START Input data

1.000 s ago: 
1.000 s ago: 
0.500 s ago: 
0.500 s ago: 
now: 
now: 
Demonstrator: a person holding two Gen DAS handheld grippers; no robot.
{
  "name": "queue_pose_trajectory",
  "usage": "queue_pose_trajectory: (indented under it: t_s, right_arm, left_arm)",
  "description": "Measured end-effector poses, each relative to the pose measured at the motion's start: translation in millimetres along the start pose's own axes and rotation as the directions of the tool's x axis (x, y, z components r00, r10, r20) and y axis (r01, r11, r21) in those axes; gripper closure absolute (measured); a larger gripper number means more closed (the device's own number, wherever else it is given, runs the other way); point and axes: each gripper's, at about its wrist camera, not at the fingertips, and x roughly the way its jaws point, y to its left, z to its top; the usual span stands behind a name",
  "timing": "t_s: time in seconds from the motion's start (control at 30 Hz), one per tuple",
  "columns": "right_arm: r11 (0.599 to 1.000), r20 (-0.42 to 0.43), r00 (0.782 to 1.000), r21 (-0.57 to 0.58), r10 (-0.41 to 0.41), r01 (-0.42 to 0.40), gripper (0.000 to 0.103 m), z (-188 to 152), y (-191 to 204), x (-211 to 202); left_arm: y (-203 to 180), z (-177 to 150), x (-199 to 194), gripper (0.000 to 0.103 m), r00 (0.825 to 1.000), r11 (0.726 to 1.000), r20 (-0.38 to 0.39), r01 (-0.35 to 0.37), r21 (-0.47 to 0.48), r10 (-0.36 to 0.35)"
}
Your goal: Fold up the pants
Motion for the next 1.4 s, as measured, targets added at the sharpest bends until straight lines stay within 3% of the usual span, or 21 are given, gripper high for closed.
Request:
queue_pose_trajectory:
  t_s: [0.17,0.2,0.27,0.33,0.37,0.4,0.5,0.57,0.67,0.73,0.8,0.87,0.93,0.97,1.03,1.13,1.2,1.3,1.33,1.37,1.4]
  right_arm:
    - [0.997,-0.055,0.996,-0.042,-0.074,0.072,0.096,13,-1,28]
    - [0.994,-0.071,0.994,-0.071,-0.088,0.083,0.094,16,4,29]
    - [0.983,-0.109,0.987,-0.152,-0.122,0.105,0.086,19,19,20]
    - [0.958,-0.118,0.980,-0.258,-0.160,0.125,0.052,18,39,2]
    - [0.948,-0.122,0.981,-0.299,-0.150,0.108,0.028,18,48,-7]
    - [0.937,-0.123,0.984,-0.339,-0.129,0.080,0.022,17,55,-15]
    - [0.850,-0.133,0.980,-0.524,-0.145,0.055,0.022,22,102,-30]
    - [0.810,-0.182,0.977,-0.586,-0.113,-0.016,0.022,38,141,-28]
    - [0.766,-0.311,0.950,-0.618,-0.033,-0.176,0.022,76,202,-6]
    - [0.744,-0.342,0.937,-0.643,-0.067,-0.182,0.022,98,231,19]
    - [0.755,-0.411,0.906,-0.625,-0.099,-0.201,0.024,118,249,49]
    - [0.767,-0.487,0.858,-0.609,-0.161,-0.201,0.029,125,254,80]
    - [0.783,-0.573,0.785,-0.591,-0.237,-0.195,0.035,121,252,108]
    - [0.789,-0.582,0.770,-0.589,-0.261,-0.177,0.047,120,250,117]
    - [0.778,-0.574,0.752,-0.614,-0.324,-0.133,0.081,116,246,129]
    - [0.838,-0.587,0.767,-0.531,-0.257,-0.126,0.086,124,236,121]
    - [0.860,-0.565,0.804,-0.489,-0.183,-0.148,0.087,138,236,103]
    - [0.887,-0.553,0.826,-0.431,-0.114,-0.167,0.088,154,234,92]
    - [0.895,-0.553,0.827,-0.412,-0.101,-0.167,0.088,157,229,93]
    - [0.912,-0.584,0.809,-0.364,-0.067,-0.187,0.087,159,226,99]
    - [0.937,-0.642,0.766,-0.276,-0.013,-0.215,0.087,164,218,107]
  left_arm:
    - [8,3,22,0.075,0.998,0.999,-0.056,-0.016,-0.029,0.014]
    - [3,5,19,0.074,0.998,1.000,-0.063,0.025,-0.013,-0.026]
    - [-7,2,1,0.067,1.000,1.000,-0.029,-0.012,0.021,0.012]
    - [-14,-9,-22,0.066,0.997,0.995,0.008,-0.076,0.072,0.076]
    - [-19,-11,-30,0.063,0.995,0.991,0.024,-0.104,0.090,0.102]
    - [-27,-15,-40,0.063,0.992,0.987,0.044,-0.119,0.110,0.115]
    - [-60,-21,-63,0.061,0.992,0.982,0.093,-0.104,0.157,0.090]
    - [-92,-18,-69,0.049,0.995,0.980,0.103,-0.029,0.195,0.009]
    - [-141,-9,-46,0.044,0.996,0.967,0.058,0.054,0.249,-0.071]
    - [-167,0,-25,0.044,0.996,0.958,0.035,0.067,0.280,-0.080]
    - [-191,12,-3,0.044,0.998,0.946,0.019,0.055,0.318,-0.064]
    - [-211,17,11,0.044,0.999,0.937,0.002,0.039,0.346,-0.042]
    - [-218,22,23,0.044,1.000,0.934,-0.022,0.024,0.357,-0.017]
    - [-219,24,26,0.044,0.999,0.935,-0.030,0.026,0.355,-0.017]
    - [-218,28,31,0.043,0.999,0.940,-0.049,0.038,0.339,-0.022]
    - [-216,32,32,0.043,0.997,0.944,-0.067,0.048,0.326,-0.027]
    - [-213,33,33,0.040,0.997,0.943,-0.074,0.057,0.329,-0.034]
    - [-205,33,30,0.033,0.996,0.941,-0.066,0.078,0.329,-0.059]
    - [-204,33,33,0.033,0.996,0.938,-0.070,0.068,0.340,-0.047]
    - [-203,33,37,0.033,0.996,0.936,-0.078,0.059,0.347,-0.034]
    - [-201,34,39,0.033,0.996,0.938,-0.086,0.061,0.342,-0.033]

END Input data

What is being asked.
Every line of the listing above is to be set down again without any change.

The completed task.
1.000 s ago: 
1.000 s ago: 
0.500 s ago: 
0.500 s ago: 
now: 
now: 
Demonstrator: a person holding two Gen DAS handheld grippers; no robot.
{
  "name": "queue_pose_trajectory",
  "usage": "queue_pose_trajectory: (indented under it: t_s, right_arm, left_arm)",
  "description": "Measured end-effector poses, each relative to the pose measured at the motion's start: translation in millimetres along the start pose's own axes and rotation as the directions of the tool's x axis (x, y, z components r00, r10, r20) and y axis (r01, r11, r21) in those axes; gripper closure absolute (measured); a larger gripper number means more closed (the device's own number, wherever else it is given, runs the other way); point and axes: each gripper's, at about its wrist camera, not at the fingertips, and x roughly the way its jaws point, y to its left, z to its top; the usual span stands behind a name",
  "timing": "t_s: time in seconds from the motion's start (control at 30 Hz), one per tuple",
  "columns": "right_arm: r11 (0.599 to 1.000), r20 (-0.42 to 0.43), r00 (0.782 to 1.000), r21 (-0.57 to 0.58), r10 (-0.41 to 0.41), r01 (-0.42 to 0.40), gripper (0.000 to 0.103 m), z (-188 to 152), y (-191 to 204), x (-211 to 202); left_arm: y (-203 to 180), z (-177 to 150), x (-199 to 194), gripper (0.000 to 0.103 m), r00 (0.825 to 1.000), r11 (0.726 to 1.000), r20 (-0.38 to 0.39), r01 (-0.35 to 0.37), r21 (-0.47 to 0.48), r10 (-0.36 to 0.35)"
}
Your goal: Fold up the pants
Motion for the next 1.4 s, as measured, targets added at the sharpest bends until straight lines stay within 3% of the usual span, or 21 are given, gripper high for closed.
Request:
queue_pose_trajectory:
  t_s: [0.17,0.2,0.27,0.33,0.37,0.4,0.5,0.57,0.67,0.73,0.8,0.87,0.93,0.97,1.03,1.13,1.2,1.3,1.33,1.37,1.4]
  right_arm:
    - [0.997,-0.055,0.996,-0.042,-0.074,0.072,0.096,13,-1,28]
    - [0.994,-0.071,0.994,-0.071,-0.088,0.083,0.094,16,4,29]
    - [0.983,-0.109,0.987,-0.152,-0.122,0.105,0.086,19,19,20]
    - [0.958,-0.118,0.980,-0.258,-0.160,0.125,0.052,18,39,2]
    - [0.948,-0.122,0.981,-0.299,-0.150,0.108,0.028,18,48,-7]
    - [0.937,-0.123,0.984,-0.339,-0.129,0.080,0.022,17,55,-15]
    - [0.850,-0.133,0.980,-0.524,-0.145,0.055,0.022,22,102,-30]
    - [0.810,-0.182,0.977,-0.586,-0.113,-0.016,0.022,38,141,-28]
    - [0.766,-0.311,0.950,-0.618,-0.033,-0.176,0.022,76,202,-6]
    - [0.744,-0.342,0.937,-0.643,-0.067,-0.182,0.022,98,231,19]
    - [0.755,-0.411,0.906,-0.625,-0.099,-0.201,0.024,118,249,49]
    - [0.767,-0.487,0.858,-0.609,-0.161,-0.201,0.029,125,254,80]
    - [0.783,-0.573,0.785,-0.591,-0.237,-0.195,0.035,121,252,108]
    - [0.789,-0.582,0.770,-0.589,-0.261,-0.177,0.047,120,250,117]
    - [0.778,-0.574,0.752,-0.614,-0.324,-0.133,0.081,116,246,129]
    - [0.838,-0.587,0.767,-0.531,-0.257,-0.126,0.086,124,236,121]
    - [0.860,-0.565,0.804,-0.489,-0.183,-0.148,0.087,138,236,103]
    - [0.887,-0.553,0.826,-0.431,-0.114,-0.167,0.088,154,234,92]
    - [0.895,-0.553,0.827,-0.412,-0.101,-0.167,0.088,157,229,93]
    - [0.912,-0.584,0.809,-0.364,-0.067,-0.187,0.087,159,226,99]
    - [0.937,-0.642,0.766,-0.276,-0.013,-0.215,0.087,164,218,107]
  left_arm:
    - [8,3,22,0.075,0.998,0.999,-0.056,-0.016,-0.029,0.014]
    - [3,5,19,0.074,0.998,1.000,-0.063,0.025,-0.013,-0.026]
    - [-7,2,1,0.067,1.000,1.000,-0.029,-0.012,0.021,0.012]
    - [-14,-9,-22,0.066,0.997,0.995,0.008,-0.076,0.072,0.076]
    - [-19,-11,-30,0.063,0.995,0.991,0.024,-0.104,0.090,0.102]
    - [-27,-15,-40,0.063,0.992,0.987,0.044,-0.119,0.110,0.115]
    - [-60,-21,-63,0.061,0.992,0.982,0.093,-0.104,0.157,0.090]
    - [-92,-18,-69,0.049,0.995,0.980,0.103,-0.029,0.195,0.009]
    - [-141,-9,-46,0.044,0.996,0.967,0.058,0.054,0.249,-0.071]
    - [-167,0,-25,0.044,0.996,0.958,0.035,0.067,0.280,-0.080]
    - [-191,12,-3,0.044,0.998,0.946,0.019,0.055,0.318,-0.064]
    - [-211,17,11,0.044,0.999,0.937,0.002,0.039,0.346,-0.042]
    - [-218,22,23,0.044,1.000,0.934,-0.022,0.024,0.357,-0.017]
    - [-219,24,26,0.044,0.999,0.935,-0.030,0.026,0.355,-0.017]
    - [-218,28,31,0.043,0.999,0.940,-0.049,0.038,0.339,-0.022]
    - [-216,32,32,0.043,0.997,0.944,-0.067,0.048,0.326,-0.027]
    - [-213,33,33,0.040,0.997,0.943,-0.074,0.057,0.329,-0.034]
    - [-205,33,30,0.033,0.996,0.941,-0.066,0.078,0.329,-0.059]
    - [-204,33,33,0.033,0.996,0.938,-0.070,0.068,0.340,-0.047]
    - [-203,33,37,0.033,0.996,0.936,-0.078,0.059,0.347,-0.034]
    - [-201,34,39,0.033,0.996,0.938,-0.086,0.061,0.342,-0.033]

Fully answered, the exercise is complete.